A loro, il Ministero degli Esteri e la rete diplomatica e consolare garantiscono sostegno e assistenza. Almeno sulla carta, perché, in numerosi casi accertati, non sarebbe esattamente così. Il 35% circa è in attesa di giudizio, con sentenze non definitive o in attesa di estradizione in Stati dove le organizzazioni umanitarie denunciano da anni le pessime condizioni di vita carcerarie. È pur vero che il fatto di scontare una pena all’estero solleva una serie di problematiche che rendono la detenzione ancora più dura. Oltre alle naturali barriere linguistiche, c’è una maggiore difficoltà di comprensione della legislazione locale, alla quale si accompagna la mancanza di un gratuito patrocinio e il rischio di rimanere vittime di discriminazioni. L’equità del processo o gli interventi posti in essere per la liberazione del prigioniero, a questo punto, appaiono secondarie rispetto alla necessità indifferibile di intervenire con autorevolezza per proteggere i nostri connazionali e garantire loro condizioni umane di vita carceraria. Quello di Ilaria Salis rappresenta uno dei casi più noti all’opinione pubblica. Maestra di professione e attivista, la Salis è stata arrestata nel febbraio 2023 con l’accusa di aver causato “lesioni che potevano pregiudicare la vita” a tre militanti dell’estrema destra ungherese; ma dopo la temporanea carcerazione, la detenzione agli arresti domiciliari e la liberazione, ha ottenuto l’immunità con l’ingresso al parlamento europeo. Nel maggio 2024, è passata alla cronaca la condanna di Filippo Mosca, un ragazzo recluso in Romania con l’accusa di traffico internazionale di stupefacenti.

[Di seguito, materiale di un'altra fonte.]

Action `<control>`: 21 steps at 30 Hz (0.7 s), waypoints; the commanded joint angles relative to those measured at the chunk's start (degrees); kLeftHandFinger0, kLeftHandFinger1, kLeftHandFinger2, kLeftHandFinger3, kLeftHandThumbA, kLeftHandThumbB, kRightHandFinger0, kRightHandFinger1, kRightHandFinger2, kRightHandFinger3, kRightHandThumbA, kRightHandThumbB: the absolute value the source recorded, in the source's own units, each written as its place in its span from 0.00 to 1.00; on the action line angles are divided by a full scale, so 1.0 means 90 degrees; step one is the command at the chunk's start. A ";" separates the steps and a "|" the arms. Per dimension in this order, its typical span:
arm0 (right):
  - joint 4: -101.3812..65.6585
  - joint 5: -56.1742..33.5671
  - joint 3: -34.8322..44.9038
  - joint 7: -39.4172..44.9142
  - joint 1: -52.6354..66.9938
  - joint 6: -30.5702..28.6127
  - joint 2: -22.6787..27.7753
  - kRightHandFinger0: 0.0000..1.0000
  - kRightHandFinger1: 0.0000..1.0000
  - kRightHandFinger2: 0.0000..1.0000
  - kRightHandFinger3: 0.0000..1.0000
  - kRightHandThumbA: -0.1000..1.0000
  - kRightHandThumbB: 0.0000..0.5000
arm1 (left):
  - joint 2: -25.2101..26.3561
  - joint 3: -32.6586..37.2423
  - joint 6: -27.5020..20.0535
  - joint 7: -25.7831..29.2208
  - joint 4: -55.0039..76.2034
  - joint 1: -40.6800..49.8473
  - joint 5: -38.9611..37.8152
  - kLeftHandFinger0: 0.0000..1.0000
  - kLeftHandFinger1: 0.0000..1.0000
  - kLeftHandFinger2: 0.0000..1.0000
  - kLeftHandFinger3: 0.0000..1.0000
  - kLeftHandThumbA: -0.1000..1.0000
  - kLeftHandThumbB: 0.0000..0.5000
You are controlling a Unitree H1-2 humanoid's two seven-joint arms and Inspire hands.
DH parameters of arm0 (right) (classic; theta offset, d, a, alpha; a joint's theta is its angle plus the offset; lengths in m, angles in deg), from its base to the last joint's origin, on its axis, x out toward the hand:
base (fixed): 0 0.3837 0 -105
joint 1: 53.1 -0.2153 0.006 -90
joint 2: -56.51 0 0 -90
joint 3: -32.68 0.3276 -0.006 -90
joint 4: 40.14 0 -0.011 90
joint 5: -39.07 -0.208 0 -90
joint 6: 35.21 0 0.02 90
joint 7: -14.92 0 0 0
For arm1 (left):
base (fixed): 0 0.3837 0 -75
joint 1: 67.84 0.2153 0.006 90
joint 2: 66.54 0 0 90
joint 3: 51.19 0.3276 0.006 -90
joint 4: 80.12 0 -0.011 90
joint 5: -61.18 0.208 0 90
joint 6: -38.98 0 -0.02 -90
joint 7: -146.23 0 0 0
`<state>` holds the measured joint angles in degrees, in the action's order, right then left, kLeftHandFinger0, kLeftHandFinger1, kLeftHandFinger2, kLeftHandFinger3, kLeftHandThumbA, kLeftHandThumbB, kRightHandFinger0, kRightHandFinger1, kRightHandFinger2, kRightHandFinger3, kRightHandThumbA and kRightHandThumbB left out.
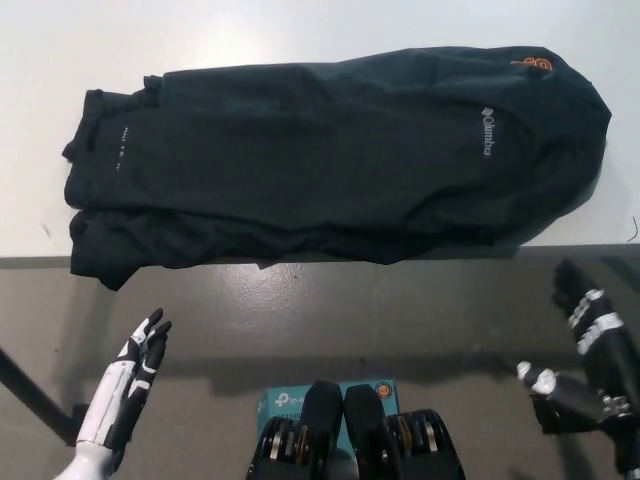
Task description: The robot grabs the right edges of the black jacket on the table, and folds it in half
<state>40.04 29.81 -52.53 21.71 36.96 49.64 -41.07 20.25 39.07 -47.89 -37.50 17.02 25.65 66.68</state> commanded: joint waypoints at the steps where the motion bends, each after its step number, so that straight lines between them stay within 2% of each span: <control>1: -0.1386 -0.3141 0.1006 -0.0614 -0.0869 0.1008 0.0061 1.00 1.00 1.00 1.00 1.00 0.34 | 0.0049 -0.0059 -0.0164 -0.0053 0.0113 0.0052 -0.0091 1.00 1.00 1.00 1.00 0.99 0.06; 4: -0.1404 -0.3159 0.1061 -0.0584 -0.0881 0.1085 0.0030 1.00 1.00 1.00 1.00 1.00 0.35 | 0.0049 -0.0060 -0.0166 -0.0052 0.0113 0.0055 -0.0093 1.00 1.00 1.00 1.00 0.99 0.06; 6: -0.1220 -0.3695 0.1496 -0.1056 -0.1733 0.1572 0.0229 1.00 1.00 1.00 1.00 1.00 0.54 | 0.0017 -0.0081 -0.0211 -0.0019 0.0085 0.0065 -0.0113 1.00 1.00 1.00 1.00 1.00 0.07; 11: -0.0966 -0.4093 0.1737 -0.1104 -0.2119 0.1834 0.0186 1.00 1.00 1.00 1.00 1.00 0.54 | 0.0039 -0.0093 -0.0241 -0.0009 0.0079 0.0088 -0.0085 1.00 1.00 1.00 1.00 1.00 0.07; 14: 0.0116 -0.4596 0.2082 -0.0966 -0.2733 0.2082 0.0135 1.00 1.00 1.00 1.00 1.00 0.60 | 0.0043 -0.0102 -0.0199 0.0008 0.0104 0.0092 -0.0054 1.00 1.00 1.00 1.00 1.00 0.07; 18: 0.0227 -0.4593 0.2194 -0.0930 -0.2834 0.2215 0.0087 1.00 1.00 1.00 1.00 1.00 0.61 | 0.0041 -0.0102 -0.0193 0.0017 0.0090 0.0075 -0.0040 1.00 1.00 1.00 1.00 1.00 0.07; 19: 0.0688 -0.4889 0.2342 -0.0865 -0.3020 0.2339 0.0025 1.00 1.00 1.00 1.00 1.00 0.59 | 0.0046 -0.0104 -0.0200 0.0019 0.0089 0.0076 -0.0032 1.00 1.00 1.00 1.00 1.00 0.07; 21: 0.1243 -0.5046 0.2462 -0.0703 -0.3244 0.2440 -0.0008 1.00 1.00 1.00 1.00 1.00 0.63 | 0.0044 -0.0139 -0.0210 0.0016 0.0092 0.0083 -0.0090 1.00 1.00 1.00 1.00 1.00 0.08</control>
<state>42.80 6.76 -37.82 17.83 18.09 61.53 -40.77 20.12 38.94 -47.84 -37.50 16.23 25.87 66.61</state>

In questo caso, le relazioni tra due paesi membri dell’Unione europea avrebbero dovuto costituire la garanzia del rispetto dei diritti umani per il detenuto. Invece, la madre di Mosca ha denunciato per mesi le pessime condizioni e i maltrattamenti a cui è stato sottoposto il figlio nelle carceri rumene e la totale assenza delle istituzioni italiane. Tra le vicende più famose degli ultimi anni, quella di Chico Forti, un ex velista e produttore televisivo condannato nel 2000 all’ergastolo per un omicidio consumato due anni prima negli Stati Uniti. Per più di due decenni, Forti ha scontato la pena in Florida, fino al maggio 2024, quando è stato trasferito, a seguito di un’opera di mediazione da parte del governo Meloni, nelle carceri italiane.  Della maggior parte dei connazionali detenuti all’estero si sa poco o nulla. Oltre ai chi è in attesa di giudizio o estradizione, c’è anche chi è morto nell’inutile attesa di un ritorno in patria, come il 36enne carpentiere di Viareggio Daniele Franceschi, deceduto nel carcere di Grasse, in Francia, in circostanze mai completamente chiarite. O come il bancario leccese Simone Renda, deceduto il 3 marzo 2007 nel carcere messicano di Playa del Carmen: l’uomo stava male, ma non ricevette alcuna assistenza sanitaria in cella. Tanto c’è da fare per garantire adeguata assistenza e protezione diplomatica ai nostri connazionali detenuti all’estero. Il nostro paese saprà compiere un passo in avanti per garantire i diritti umani a tutti i connazionali nei penitenziari esteri con la riorganizzazione della rete diplomatica-consolare e una riconosciuta autorevolezza internazionale?